Konsep Alhallaj didetailkan oleh Ibnu Arabi. Dengan teori Emanasinya bahwa Allah itu "fanafaho min ruhi" meniupkan ruh-Nya. Maka setiap makhluk memiliki ruh dari Allah yang sejatinya bersumber dari Nur Muhammad sebagai sumber. Allah merupakan khazanah yang tersembunyi, maka beliau menampakan diri melalui NM agar dikenali makhluk-Nya. Sehingga cahaya ruh itu bergelombang memiliki level masing-masing yang akan jadi konsep NM secara umum. NM berkembang menjadi makhluk lainnya dengan level yang berbeda yang kemudian levelnya disebut alam.
Murid Ibn Arabi, Syeikh Abdurahman Al Jilli melengkapi konsep NM dari gurunya melalui konsep Insan Kamil. Beliau menyatakan bahwa Nabi Muhammad adalah manifestasi Allah sebagai perwujudan insan kamil. Maka, insan kamil memiliki 3 level: (1) Bidayah yakni mengenal Allah melalui asma dan sifat, (2) tawasuth yaitu mengenal Allah melalui sisi kemakrifatan dan (3) puncak, yaitu merealisasikan sisi ketuhanan secara utuh. Maka seseorang yang ingin sampai kepada Allah, dia harus mengikuti jalan-jalan yang ditempuh Nabi Muhammad, karena dia lah aktor utama di Alam sebagai tokoh insan kamil yang paling utama. Adam sebagai abu al jasadi, bapaknya jasad sedang Muhammad sebagai abu al ruh (biangnya ruh).

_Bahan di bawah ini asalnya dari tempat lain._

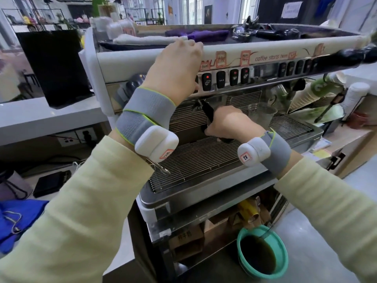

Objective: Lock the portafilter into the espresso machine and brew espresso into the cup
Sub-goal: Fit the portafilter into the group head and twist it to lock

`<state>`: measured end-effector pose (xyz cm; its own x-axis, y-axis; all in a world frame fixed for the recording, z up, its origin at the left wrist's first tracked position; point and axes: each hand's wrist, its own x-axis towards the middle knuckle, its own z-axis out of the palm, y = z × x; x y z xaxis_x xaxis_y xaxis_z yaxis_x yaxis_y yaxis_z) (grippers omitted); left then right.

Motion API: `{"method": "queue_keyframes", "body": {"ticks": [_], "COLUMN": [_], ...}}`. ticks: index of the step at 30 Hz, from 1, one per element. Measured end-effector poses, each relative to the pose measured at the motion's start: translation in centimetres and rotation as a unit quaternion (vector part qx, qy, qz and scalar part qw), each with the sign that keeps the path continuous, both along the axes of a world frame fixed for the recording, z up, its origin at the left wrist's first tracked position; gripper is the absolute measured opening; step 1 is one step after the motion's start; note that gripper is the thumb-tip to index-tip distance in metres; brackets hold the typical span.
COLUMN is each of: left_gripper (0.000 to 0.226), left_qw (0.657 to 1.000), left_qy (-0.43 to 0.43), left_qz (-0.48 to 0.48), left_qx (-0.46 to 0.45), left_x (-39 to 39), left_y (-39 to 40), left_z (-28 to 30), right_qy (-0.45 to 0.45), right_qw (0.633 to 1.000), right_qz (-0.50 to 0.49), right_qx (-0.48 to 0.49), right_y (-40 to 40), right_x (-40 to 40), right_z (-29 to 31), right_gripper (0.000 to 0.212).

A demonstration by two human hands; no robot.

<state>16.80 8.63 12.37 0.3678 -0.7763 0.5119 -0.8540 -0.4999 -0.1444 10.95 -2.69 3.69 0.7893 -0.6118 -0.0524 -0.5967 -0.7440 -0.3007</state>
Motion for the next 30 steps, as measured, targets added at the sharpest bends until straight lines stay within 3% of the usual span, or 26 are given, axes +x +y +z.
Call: {"method": "queue_keyframes", "body": {"ticks": [15, 19, 22, 24, 27, 30], "left_gripper": [0.066, 0.068, 0.061, 0.052, 0.051, 0.049], "left_qw": [1.0, 0.995, 0.965, 0.935, 0.877, 0.841], "left_qy": [-0.001, 0.005, 0.117, 0.231, 0.414, 0.502], "left_qz": [-0.018, -0.098, -0.227, -0.26, -0.226, -0.149], "left_qx": [-0.017, -0.02, -0.054, -0.071, -0.096, -0.135], "left_x": [0.5, -0.2, -2.2, -2.9, -3.9, -3.5], "left_y": [-0.1, -0.2, 0.1, 0.6, 1.8, 2.9], "left_z": [-0.1, -0.7, -1.5, -2.3, -3.6, -6.0], "right_qy": [-0.048, -0.08, -0.188, -0.25, -0.308, -0.3], "right_qw": [0.995, 0.985, 0.94, 0.893, 0.843, 0.821], "right_qz": [0.053, 0.043, -0.048, -0.064, 0.001, 0.066], "right_qx": [0.063, 0.146, 0.279, 0.367, 0.44, 0.482], "right_y": [-1.0, -2.6, -4.8, -6.0, -7.9, -10.2], "right_x": [-0.5, -0.1, 0.9, 0.6, -1.3, -2.9], "right_z": [0.0, -0.9, -1.3, -1.7, -2.3, -3.3], "right_gripper": [0.018, 0.026, 0.048, 0.037, 0.031, 0.031]}}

Untuk memahami NM sebagai pemikiran tasawuf, maka mesti memahami tiga pikiran penciptaan. (1) penciptaan "kun fayakun", di sini Allah menciptakan dengan kehendak dan niatnya. Jika tidak "kun" maka tidak fayakun. Artinya semua makhluk mesti dimantrai "kun" agar eksis. Konsep ini jika diterapkan pada NM, maka NM adalah bahan dari penciptaannya. Semakin bahannya dominan semakin lahir makhluk kebaikan. Semakin minor maka semakin jadi makhluk yang penuh dengan kejahatan.

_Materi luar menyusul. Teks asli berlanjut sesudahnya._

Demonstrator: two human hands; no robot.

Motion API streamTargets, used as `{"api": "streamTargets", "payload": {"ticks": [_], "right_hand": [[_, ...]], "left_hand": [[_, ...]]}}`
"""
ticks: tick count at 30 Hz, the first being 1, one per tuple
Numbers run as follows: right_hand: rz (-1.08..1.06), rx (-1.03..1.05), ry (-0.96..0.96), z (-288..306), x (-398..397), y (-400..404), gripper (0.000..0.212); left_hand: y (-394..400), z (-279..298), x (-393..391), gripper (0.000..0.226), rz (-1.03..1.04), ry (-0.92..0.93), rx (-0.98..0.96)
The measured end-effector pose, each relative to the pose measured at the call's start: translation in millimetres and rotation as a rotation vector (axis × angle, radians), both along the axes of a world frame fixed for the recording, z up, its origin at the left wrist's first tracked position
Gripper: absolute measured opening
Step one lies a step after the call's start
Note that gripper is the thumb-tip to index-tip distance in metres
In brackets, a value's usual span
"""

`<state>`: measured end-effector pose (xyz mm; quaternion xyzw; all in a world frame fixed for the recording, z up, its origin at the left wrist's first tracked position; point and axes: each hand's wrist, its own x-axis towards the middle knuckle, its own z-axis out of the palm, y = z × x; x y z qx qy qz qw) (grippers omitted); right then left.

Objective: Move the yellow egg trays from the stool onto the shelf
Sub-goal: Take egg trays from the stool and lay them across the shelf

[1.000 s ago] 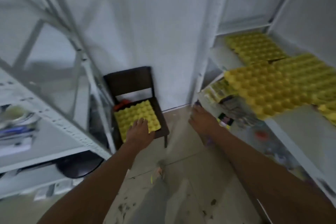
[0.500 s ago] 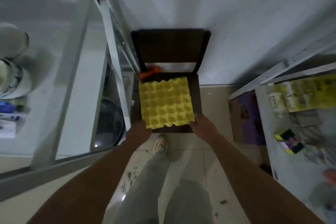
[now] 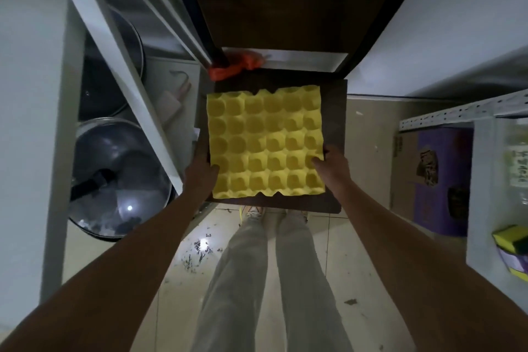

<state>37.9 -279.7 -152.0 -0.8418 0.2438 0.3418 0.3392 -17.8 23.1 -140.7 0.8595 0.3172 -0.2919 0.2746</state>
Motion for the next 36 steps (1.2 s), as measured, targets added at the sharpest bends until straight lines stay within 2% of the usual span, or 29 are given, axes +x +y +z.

(2) penciptaan faiz atau emanasi di mana Makhluk alam semesta adalah pelimpahan NM yang terus melimpah dan berjenjang. Maka disini akan lahir alam-alam yakni (a) alam Hahud atau alam yang hanya Allah yang tahu. (b) alam Yahut atau alam Wahdah di mana NM ini ditiupkan. NM sebagai sumber dari penciptaan. (c) alam Lahut atau Wahdaniyah di mana Allah dan NM melimpahkan cahayanya sebagai potensi untuk penciptaan mahluk lainnya. (d) alam Jabarut atau Wahidiyah di mana mahluk-mahluk lahir dalam bentuk ruh. (e) alam Malakut di mana ruh tadi berubah jadi jiwa tapi masih dalam bentuk inmateri. (f) alam Nasut adalah alam di mana jiwa yang inmateri itu dimasukan pada bentuk jasad yang sudah disiapkan.

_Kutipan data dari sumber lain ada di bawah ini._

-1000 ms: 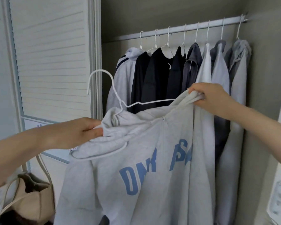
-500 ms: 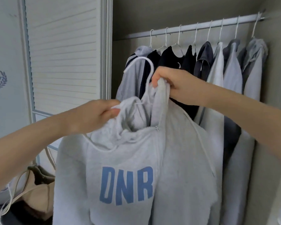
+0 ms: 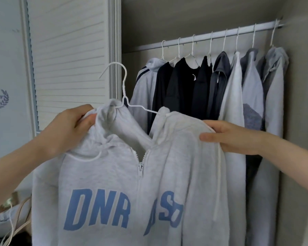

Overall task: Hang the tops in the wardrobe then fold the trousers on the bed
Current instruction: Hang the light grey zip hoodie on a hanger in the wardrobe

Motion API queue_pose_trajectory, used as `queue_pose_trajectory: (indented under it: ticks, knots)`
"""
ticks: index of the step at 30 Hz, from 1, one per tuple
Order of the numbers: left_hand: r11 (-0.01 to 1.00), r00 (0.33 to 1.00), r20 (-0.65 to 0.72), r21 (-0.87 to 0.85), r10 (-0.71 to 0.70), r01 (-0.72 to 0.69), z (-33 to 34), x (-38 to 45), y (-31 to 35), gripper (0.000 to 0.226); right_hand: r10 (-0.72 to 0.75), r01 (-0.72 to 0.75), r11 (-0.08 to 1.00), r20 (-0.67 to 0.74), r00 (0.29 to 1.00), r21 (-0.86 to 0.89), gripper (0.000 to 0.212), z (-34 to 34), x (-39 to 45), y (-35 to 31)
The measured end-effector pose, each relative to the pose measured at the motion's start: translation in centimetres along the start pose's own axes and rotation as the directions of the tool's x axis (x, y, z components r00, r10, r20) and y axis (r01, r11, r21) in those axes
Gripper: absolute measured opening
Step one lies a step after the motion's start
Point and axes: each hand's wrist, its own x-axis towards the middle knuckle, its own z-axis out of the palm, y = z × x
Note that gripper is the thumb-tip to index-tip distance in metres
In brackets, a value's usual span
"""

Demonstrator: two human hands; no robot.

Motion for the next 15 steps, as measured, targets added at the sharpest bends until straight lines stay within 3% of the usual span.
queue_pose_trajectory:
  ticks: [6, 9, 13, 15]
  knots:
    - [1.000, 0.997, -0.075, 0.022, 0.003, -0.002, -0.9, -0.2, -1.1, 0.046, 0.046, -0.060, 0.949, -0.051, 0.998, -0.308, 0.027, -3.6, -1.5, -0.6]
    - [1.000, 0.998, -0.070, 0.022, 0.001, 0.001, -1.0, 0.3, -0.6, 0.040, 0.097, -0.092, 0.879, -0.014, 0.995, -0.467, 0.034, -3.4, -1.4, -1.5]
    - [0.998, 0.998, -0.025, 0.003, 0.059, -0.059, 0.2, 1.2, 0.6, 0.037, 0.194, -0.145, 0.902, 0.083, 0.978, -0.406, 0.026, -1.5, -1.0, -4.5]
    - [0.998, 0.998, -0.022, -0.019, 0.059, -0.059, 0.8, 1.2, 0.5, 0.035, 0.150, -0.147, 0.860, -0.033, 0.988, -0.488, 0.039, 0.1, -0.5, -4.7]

(3) penciptaan tajalli di mana Allah menciptakan NM untuk dikenali sehingga lahir hadits Qudsi "Laolaka Ya Muhammad, ma khalaktu aflaq" jika saja Aku tak menciptamu (NM) maka takan aku ciptakan alam semesta ini. Artinya Allah bertajalli melalui makhluknya agar bisa dikenali, jika makhluknya tak mau mengenali maka Allah tidak meridhainya. Dalam konteks ini, Muhammad bukanlah manifestasi Allah sebagaimana interpretasi kristen atas nabi Isa. Menurut Syeikh Nawawi Albantani, selama NM ini adalah makhluk, maka meyakininya bukanlah kecacatan dan kesyirikan. Jika NM adalah sumber kehidupan maka secara historis berdampak bahwa klimak kehidupan ada pada masa Rasulullah Muhammad sebagai aktor utama, dan setelahnya maka alam semesta berakhir, karena Jagoannya telah selesai. Maka disebut Khatamunnabi dan akhir zaman.